— PROMPT —
Copy out each line from the start of the material below until the line with "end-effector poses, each", that line included.

== Segment start ==

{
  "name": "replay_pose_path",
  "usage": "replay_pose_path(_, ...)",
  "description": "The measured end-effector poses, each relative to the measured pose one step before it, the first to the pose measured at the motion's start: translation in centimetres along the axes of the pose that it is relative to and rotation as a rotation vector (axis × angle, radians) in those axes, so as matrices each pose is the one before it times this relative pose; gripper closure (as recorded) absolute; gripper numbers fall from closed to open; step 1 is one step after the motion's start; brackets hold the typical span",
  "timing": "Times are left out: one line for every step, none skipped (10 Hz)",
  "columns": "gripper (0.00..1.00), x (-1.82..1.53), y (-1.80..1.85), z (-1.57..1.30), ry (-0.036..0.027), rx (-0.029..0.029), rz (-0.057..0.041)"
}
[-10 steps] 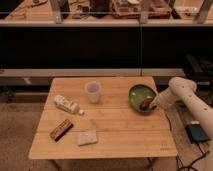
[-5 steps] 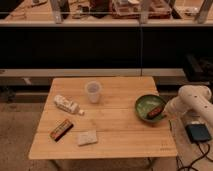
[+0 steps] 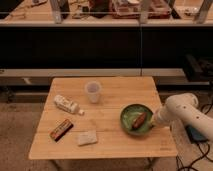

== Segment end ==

— ANSWER TO THE PROBLEM —
{
  "name": "replay_pose_path",
  "usage": "replay_pose_path(_, ...)",
  "description": "The measured end-effector poses, each relative to the measured pose one step before it, the first to the pose measured at the motion's start: translation in centimetres along the axes of the pose that it is relative to and rotation as a rotation vector (axis × angle, radians) in those axes, so as matrices each pose is the one before it times this relative pose; gripper closure (as recorded) absolute; gripper numbers fall from closed to open; step 1 is one step after the motion's start; brackets hold the typical span",

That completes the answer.